> [DATA PROVIDED]:
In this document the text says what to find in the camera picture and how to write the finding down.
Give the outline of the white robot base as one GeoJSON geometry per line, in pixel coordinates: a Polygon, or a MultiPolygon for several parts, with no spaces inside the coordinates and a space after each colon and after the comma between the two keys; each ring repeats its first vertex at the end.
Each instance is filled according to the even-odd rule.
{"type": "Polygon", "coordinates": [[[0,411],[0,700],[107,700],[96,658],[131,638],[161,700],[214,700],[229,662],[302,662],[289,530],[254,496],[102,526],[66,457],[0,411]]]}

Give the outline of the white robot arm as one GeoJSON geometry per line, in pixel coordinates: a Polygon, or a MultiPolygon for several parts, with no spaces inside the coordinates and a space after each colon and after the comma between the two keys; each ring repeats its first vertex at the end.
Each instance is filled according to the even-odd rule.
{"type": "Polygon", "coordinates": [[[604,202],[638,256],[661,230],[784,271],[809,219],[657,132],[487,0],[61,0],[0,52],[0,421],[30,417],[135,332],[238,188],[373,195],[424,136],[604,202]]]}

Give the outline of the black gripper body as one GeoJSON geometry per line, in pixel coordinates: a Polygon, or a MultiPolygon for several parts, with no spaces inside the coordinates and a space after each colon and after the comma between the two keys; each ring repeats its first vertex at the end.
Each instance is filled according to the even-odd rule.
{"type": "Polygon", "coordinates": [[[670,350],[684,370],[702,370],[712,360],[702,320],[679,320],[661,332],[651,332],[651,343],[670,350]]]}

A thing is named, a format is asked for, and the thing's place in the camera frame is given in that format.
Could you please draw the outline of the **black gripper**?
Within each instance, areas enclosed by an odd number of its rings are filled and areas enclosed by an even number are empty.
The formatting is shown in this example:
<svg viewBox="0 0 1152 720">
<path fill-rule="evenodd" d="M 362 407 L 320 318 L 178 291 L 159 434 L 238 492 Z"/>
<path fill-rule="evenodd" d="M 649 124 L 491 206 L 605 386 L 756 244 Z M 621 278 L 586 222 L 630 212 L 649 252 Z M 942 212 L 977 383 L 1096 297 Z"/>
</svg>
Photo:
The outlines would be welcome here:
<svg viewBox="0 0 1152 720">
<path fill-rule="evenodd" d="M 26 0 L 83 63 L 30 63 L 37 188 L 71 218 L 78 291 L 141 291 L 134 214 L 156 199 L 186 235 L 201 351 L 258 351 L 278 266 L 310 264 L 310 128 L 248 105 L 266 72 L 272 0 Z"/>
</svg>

> [TASK TO CARRY OUT]: Set down exactly the lines that begin with the one containing "The formatting is" and end with the last line above, and no others.

> [ANSWER SECTION]:
The formatting is shown in this example:
<svg viewBox="0 0 1152 720">
<path fill-rule="evenodd" d="M 362 407 L 320 318 L 178 291 L 159 434 L 238 492 Z"/>
<path fill-rule="evenodd" d="M 649 124 L 491 206 L 605 386 L 756 244 Z M 621 278 L 586 222 L 630 212 L 649 252 Z M 942 212 L 977 383 L 1096 297 Z"/>
</svg>
Photo:
The outlines would be welcome here:
<svg viewBox="0 0 1152 720">
<path fill-rule="evenodd" d="M 26 0 L 83 63 L 30 63 L 37 188 L 71 218 L 78 291 L 141 291 L 134 214 L 156 199 L 186 235 L 201 351 L 258 351 L 278 266 L 310 264 L 310 128 L 248 105 L 266 72 L 272 0 Z"/>
</svg>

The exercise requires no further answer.